ADH also covers Connected TV and display from DV360 (Google’s DSP). For large advertisers buying programmatic CTV across multiple publishers through DV360, ADH provides a unified view of programmatic exposure that would otherwise require separate clean room implementations per publisher.
What Changes for Media Buyers
The arrival of publisher clean rooms changes the strategic calculus on streaming in three specific ways.
Budget classification. Before deterministic attribution, streaming budgets were classified as brand spend — subject to brand budget cycles, brand KPIs (awareness, reach, consideration), and brand approval processes. Once you can produce a cost-per-acquisition number for Netflix or Prime Video, the conversation moves to performance channels — different budget owner, different approval cycle, different benchmark set. Performance budgets are typically larger and faster to expand when ROI is proven.
Optimization levers. Probabilistic attribution doesn’t give you enough signal to optimize within a campaign. You can adjust broad allocation between channels, but you can’t see which creative, which frequency, which audience segment is driving conversion. Deterministic attribution does. Once you can run the clean room query by creative variant and see that 30-second ads outperform 15-second ads on cost-per-acquisition by 40%, you have an optimization lever that justifies the analytical investment.
Publisher negotiations. Clean room attribution data changes the negotiation dynamic. If your analysis shows that Netflix delivers a lower cost-per-acquisition than a competing streaming platform, you have a data-backed reason to shift budget. Publishers are aware of this — which is part of why Netflix invested in making its measurement offering robust before trying to capture large performance budgets. The advertiser who can show the attribution data has leverage.
The Match Rate Problem
Publisher clean rooms don’t work uniformly well for every advertiser. The primary constraint is match rate — the percentage of users who appear in both the publisher’s dataset and the advertiser’s dataset with a shared identifier.
Netflix’s authentication is strong: users log in with an email address, and that email can be hashed and matched against the advertiser’s CRM. But if the advertiser’s CRM is mostly acquired through phone number, loyalty ID, or anonymous checkout, the match will be low regardless of Netflix’s data quality.

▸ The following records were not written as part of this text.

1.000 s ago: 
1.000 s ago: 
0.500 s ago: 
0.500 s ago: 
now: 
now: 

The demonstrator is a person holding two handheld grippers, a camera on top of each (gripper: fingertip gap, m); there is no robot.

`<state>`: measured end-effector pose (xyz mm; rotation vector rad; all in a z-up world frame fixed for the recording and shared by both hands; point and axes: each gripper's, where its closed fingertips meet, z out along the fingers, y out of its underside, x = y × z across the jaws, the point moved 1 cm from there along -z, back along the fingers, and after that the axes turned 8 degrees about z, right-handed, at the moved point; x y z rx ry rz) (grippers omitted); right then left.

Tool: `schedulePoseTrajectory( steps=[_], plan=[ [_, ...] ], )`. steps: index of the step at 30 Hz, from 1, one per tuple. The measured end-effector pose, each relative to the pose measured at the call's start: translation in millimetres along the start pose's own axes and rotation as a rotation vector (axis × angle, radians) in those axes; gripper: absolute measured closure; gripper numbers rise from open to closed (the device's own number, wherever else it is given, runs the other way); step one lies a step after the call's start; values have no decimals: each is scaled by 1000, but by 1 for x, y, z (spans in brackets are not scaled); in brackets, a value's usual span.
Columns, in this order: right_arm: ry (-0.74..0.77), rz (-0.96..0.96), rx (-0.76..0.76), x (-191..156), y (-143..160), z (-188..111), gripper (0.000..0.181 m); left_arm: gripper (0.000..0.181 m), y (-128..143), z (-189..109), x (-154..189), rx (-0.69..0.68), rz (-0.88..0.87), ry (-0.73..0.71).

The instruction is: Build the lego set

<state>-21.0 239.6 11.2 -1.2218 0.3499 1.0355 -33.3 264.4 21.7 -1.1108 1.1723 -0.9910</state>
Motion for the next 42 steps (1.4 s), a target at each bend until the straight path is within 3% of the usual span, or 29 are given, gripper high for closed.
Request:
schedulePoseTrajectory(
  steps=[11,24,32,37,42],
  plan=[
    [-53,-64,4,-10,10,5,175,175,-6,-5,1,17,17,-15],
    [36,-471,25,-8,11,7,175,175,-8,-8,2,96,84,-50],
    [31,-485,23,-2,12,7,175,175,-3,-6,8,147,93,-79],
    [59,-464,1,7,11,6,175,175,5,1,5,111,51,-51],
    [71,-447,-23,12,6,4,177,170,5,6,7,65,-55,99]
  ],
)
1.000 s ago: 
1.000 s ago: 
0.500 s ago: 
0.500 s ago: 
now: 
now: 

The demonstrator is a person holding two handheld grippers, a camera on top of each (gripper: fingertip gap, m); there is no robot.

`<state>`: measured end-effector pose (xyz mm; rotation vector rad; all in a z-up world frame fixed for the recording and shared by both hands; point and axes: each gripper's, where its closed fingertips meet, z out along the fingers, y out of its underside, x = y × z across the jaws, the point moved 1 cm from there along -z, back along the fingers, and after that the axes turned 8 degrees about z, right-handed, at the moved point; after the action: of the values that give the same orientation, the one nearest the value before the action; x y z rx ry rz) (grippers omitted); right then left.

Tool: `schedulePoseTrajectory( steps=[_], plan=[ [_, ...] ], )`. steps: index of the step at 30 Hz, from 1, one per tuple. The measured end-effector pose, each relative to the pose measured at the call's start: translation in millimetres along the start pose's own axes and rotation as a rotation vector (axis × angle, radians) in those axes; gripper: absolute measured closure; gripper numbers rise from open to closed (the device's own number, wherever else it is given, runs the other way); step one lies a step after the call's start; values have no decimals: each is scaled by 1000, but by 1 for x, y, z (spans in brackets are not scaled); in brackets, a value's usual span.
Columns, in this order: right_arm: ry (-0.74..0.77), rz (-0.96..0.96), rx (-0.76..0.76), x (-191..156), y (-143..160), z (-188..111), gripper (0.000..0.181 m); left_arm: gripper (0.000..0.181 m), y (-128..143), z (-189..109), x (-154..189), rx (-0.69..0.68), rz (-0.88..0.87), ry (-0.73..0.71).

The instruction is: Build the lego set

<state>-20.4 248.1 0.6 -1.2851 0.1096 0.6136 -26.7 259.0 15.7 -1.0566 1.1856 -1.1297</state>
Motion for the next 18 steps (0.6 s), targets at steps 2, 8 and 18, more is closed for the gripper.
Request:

Realistic match rates by data quality:
- Email-primary CRM with high login rate: 40–60% match against authenticated streaming audiences
- Mixed identity CRM: 20–35%
- Primarily offline customer base (in-store, phone, mail): under 15%
A 15% match rate means that 85% of the customers you want to include in attribution analysis don’t appear in the matched dataset. The 15% who do may not be representative. The CPA you calculate from a 15% match rate should carry wide error bars.
The practical implication: before investing in publisher clean room infrastructure, audit your CRM’s email completeness. If less than 50% of your customer records have a valid, current email address, your match rate problem is a CRM data quality problem — and that’s the higher-value fix.
How to Run Your First Clean Room Attribution Analysis
Assuming your stack is Snowflake-native and you’re starting with Netflix as your publisher:
Step 1 — Prepare your conversion dataset. You need a table with hashed email (SHA-256 is the standard), conversion event type, and timestamp. The timestamp is critical — attribution windows are configurable, but you need to be able to define whether conversion within 7 days, 14 days, or 30 days of exposure counts.
Step 2 — Enable Snowflake Data Clean Room. Netflix provisions access on their side. You share your conversion table within the clean room environment. Neither party can see the other’s raw data — only queries against the combined dataset are permitted.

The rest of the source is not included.